Auto-Transfer: Learning to Route Transferrable Representations
Murugesan, Keerthiram, Sadashivaiah, Vijay, Luss, Ronny, Shanmugam, Karthikeyan, Chen, Pin-Yu, Dhurandhar, Amit
–arXiv.org Artificial Intelligence
Knowledge transfer between heterogeneous source and target networks and tasks has received a lot of attention in recent times as large amounts of quality labelled data can be difficult to obtain in many applications. Existing approaches typically constrain the target deep neural network (DNN) feature representations to be close to the source DNNs feature representations, which can be limiting. We, in this paper, propose a novel adversarial multi-armed bandit approach which automatically learns to route source representations to appropriate target representations following which they are combined in meaningful ways to produce accurate target models. We see upwards of 5% accuracy improvements compared with the stateof-the-art knowledge transfer methods on four benchmark (target) image datasets CUB200, Stanford Dogs, MIT67 and Stanford40 where the source dataset is ImageNet. We qualitatively analyze the goodness of our transfer scheme by showing individual examples of the important features our target network focuses on in different layers compared with the (closest) competitors. We also observe that our improvement over other methods is higher for smaller target datasets making it an effective tool for small data applications that may benefit from transfer learning. Deep learning models have become increasingly good at learning from large amounts of labeled data. However, it is often difficult and expensive to collect sufficient a amount of labeled data for training a deep neural network (DNN). Transfer learning utilizes the knowledge from information-rich source tasks to learn a specific (often information-poor) target task.

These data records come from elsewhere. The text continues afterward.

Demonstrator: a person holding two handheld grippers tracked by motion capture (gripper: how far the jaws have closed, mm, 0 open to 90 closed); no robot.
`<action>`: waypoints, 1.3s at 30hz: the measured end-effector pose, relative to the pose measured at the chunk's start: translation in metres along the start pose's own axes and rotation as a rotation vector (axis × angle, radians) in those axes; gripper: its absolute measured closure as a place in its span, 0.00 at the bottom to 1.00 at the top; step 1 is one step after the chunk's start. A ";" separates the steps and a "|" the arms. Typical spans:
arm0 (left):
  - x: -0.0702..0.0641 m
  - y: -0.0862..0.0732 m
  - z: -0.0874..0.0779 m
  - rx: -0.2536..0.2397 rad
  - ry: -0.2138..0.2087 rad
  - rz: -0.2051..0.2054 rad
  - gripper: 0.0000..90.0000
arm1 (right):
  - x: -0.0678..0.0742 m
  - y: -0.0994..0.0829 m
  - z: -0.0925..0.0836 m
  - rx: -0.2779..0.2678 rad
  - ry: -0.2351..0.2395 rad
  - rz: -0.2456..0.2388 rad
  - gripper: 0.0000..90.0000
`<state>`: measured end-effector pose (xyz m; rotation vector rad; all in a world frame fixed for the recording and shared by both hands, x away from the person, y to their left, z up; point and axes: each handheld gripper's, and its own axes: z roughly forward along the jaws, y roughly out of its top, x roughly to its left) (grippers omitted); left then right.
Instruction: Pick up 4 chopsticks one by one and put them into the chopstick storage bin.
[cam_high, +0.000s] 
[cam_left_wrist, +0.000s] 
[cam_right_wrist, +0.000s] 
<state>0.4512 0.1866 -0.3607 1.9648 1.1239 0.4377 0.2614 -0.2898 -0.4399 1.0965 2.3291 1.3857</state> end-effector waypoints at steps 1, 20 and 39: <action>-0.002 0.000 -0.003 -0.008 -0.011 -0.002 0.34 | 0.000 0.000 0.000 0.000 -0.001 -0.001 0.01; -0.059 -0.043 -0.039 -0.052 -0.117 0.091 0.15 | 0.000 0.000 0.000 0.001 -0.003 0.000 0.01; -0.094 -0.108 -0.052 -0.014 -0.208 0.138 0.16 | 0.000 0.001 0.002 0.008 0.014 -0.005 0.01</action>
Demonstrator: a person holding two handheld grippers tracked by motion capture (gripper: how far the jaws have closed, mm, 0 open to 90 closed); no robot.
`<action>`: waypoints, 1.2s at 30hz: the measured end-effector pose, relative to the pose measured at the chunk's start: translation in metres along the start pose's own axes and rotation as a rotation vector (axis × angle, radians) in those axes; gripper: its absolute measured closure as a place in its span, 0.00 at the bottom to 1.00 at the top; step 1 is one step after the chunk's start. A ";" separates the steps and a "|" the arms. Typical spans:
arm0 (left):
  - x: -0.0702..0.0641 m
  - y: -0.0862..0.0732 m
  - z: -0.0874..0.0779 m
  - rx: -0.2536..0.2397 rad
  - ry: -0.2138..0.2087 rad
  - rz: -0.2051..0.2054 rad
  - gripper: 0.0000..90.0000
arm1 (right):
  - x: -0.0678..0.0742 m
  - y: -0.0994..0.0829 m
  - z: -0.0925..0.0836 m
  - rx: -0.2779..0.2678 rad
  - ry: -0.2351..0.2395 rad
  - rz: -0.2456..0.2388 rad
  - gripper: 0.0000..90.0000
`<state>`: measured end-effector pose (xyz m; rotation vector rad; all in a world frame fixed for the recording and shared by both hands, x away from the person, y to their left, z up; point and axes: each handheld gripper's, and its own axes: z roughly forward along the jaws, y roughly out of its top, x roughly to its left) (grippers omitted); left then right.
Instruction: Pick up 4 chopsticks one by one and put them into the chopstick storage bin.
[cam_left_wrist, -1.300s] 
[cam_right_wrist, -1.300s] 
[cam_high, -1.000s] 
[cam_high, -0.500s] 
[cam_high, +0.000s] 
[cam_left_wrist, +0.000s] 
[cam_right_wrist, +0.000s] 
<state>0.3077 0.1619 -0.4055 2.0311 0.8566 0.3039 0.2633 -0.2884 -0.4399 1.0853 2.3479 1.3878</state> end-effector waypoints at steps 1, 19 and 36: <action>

There are several ways to transfer knowledge from source task to target task (Pan & Yang, 2009), but the most widely used approach is fine-tuning (Sharif Razavian et al., 2014) where the target DNN being trained is initialized with the weights/representations of a source (often large) DNN (e.g. ResNet (He et al., 2016)) that has been pre-trained on a large dataset (e.g. In spite of its popularity, fine-tuning may not be ideal when the source and target tasks/networks are heterogeneous i.e. differing feature spaces or distributions (Ryu et al., 2020; Tsai et al., 2020).
arXiv.org Artificial Intelligence
Feb-3-2022